# TASK MATERIAL:

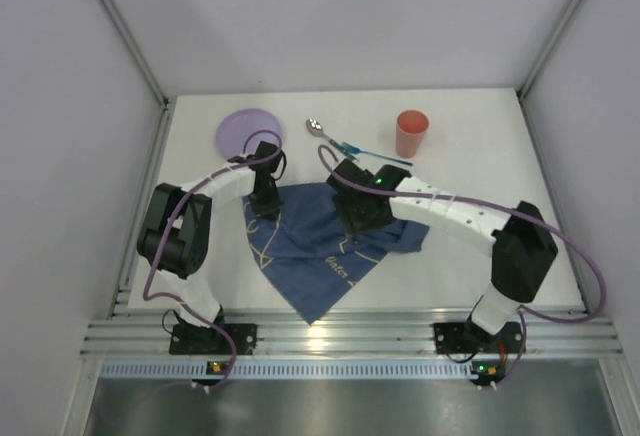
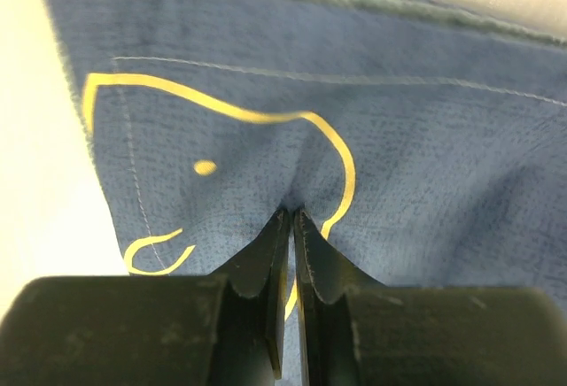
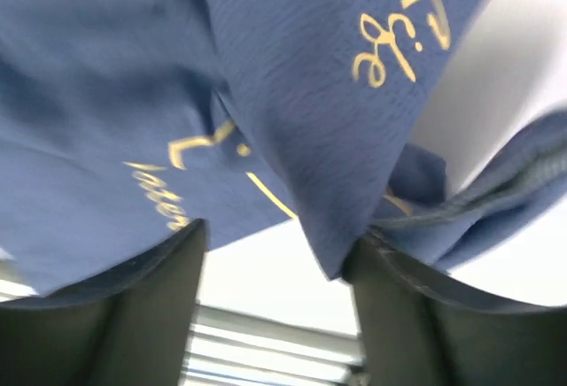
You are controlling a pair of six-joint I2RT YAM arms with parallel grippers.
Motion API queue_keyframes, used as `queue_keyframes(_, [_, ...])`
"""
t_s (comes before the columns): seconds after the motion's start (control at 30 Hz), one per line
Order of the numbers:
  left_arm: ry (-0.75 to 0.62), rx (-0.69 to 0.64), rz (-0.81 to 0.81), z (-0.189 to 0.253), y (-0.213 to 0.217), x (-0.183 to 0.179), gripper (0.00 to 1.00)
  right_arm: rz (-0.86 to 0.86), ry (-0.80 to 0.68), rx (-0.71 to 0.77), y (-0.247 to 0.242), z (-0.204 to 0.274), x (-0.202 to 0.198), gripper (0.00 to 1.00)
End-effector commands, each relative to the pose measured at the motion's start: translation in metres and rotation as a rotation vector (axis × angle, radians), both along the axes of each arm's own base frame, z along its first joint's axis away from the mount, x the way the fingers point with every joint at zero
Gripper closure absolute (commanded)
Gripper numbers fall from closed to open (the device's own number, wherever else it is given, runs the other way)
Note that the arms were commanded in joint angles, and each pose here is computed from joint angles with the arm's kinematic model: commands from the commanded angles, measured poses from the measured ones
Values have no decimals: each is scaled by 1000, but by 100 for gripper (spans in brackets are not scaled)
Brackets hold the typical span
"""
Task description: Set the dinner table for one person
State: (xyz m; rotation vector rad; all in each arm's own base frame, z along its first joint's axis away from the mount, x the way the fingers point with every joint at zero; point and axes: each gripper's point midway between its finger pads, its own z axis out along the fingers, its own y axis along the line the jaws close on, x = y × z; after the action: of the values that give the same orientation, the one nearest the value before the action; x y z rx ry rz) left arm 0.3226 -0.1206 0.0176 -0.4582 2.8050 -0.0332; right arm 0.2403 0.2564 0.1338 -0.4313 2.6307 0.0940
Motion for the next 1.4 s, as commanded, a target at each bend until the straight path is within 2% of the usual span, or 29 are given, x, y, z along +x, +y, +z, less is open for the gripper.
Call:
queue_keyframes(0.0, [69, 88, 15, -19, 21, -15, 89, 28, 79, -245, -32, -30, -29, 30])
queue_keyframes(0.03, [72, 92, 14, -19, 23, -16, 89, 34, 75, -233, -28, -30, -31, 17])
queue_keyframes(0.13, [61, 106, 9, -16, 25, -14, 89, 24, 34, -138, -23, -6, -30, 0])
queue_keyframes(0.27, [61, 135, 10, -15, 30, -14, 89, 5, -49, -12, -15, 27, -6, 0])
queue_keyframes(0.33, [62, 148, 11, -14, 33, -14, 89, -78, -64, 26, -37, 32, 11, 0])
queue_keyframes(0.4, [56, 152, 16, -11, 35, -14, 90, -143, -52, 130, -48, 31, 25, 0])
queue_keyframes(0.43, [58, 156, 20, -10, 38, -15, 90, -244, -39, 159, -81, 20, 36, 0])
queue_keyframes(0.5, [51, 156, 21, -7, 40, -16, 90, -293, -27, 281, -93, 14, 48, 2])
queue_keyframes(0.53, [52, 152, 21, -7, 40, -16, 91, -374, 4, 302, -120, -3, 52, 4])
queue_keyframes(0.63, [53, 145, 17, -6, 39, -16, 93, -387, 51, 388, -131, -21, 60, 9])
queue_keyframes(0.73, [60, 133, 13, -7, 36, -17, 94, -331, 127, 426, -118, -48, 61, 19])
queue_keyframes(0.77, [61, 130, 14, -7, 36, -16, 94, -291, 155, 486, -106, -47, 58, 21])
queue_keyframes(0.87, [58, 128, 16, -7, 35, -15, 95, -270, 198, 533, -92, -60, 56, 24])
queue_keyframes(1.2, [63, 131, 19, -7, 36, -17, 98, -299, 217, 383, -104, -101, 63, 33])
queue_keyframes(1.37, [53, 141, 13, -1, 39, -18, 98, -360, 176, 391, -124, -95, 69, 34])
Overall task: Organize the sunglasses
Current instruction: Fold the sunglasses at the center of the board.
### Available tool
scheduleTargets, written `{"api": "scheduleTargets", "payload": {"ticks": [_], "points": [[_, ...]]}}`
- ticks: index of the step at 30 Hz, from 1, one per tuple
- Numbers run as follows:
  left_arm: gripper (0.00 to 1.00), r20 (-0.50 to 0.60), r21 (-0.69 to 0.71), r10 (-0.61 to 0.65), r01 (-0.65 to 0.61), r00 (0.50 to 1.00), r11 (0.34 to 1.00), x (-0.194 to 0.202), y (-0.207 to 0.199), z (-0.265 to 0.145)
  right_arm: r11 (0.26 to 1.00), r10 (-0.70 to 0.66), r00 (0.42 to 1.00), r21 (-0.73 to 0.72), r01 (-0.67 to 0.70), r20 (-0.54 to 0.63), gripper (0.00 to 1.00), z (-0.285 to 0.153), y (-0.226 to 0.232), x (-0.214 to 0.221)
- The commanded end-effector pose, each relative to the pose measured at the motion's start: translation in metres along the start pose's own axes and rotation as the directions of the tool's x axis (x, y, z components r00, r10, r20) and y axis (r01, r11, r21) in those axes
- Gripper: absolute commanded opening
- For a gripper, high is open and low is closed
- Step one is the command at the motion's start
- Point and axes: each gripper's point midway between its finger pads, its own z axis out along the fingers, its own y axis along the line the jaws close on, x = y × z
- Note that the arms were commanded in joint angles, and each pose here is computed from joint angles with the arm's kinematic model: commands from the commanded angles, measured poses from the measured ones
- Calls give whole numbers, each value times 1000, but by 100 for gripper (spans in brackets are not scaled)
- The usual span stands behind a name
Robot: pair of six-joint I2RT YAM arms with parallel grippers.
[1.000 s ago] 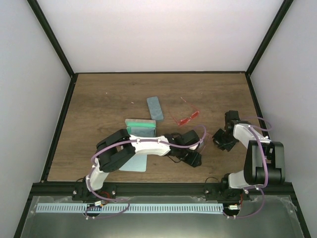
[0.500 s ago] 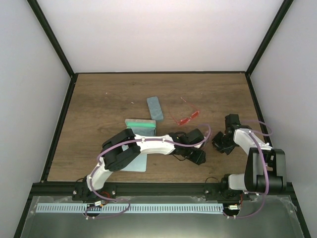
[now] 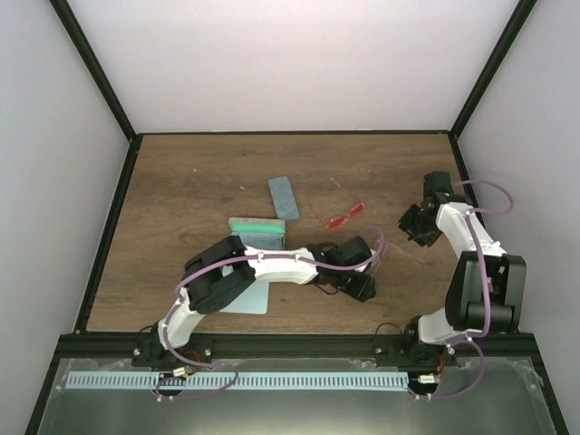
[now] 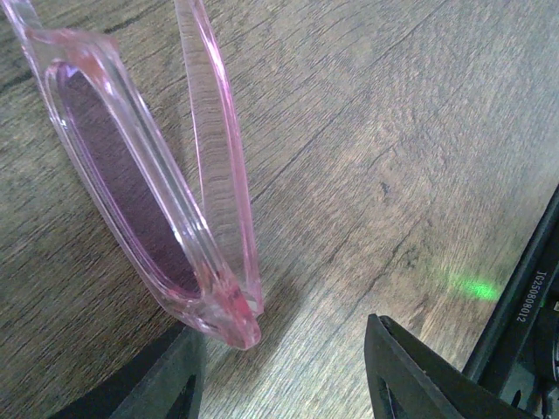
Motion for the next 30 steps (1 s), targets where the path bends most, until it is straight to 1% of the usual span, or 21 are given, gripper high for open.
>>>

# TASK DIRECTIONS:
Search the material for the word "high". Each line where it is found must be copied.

# SOLUTION BELOW:
- For a gripper, high is open and low is closed
Motion for the next 30 steps (1 s), targets where the path bends most, until it is straight to 1% of the usual span, or 21 are given, gripper high for open.

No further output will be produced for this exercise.